In this book I have proposed a Kantian view which includes animals in moral concern, not by adding a new line of reasoning to the existing Kantian corpus, but by making changes to Kant’s conception of moral concern. The resulting system, called Kantianism for Animals, retains core features of Kant’s views in moral philosophy: As rational beings, we autonomously impose the moral law on ourselves. This law marks out two ends as obligatory, namely others’ happiness and our own moral perfection. From these obligatory ends, we can derive materially specific duties. In these respects, nothing at all has been changed about Kant’s philosophy.

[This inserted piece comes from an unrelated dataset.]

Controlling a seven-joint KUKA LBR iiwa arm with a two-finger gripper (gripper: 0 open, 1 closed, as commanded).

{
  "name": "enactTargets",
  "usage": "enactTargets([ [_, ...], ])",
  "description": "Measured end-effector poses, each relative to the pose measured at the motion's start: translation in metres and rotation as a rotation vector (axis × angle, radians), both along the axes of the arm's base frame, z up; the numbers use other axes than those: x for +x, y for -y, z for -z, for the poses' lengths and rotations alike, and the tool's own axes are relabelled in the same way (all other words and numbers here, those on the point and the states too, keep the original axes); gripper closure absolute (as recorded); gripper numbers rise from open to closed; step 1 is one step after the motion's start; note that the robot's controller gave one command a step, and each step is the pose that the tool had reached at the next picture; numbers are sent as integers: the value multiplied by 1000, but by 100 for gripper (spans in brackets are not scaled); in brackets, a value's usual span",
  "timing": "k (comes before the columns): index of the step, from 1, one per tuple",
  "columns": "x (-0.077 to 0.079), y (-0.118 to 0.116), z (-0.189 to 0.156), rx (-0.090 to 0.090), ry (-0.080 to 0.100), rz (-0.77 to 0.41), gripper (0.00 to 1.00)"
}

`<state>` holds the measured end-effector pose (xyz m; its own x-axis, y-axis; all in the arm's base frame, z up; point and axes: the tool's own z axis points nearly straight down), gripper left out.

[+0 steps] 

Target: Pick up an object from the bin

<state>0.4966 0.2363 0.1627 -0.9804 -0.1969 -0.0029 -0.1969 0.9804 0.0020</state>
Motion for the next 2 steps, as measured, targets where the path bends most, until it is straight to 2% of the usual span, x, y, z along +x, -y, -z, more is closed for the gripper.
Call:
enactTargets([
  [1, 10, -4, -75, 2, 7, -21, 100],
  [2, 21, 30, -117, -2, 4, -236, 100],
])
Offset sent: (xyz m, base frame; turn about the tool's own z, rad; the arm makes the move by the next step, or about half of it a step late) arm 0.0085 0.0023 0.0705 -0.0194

However, Kantianism for Animals is a somewhat unorthodox version of Kantianism in three respects:

First, it views the Formula of Humanity, along with other formulations of the Categorical Imperative, not as a substantive moral principle, but purely as a formal principle of autonomous willing. It is not a principle to which we should turn in order to arrive at specific ethical action-guidance. Frankly, the Categorical Imperative plays only a minor role if our interest lies in determining what a good will wills, not how it wills. To arrive at specific action-guidance, we should move from the idea of a good will to the doctrine of obligatory ends, and from there to specific ethical duties. The crucial question when it comes to animals is therefore not ‘Are they ends in themselves?’, but rather, ‘Should their happiness be promoted as part of the obligatory ends?’ As I hope to have shown, it is much easier to argue for an affirmative answer to the latter question than to the former.

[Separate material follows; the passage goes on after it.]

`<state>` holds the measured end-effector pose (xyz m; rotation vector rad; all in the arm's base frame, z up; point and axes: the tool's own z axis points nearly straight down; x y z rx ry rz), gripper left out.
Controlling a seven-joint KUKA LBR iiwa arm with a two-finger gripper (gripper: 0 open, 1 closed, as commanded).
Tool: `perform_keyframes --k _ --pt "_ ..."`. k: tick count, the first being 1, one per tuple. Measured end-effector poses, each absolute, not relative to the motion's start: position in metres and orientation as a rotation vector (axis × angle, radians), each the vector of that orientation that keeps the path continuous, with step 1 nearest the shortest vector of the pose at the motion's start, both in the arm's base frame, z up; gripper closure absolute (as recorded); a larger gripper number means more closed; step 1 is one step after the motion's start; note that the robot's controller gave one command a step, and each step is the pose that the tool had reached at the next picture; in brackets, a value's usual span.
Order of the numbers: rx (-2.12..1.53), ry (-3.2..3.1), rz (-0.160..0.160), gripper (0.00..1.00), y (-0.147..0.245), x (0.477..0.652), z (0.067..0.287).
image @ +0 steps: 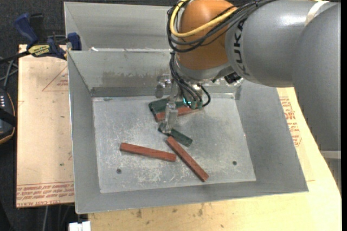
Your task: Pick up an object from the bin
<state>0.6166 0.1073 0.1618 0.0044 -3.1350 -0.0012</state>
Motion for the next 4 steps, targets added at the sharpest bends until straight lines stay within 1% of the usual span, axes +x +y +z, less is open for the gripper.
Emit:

Secondly, any ‘second-personal’ element has been removed from Kant’s system. The existence of duties towards others does not depend on the capacity to ‘constrain’ each other under a mutually shared moral law. Kantianism for Animals locates the normative basis of our duties in the autonomy of the moral agent alone, with none of the normative work being left to any supposed authority of others. Duties are directed ‘towards’ others, on the alternative view I have put forward, simply in the sense that they are duties derived from the obligatory end of the happiness of others. So the directionality of our duties hinges on what they ask us to do and why. Admittedly, this conception does not produce exactly the same upshots as more second-personal approaches when it comes to moral practices like consenting, apologising, and forgiving. But the differences are smaller than one might expect, and they are not obviously objectionable.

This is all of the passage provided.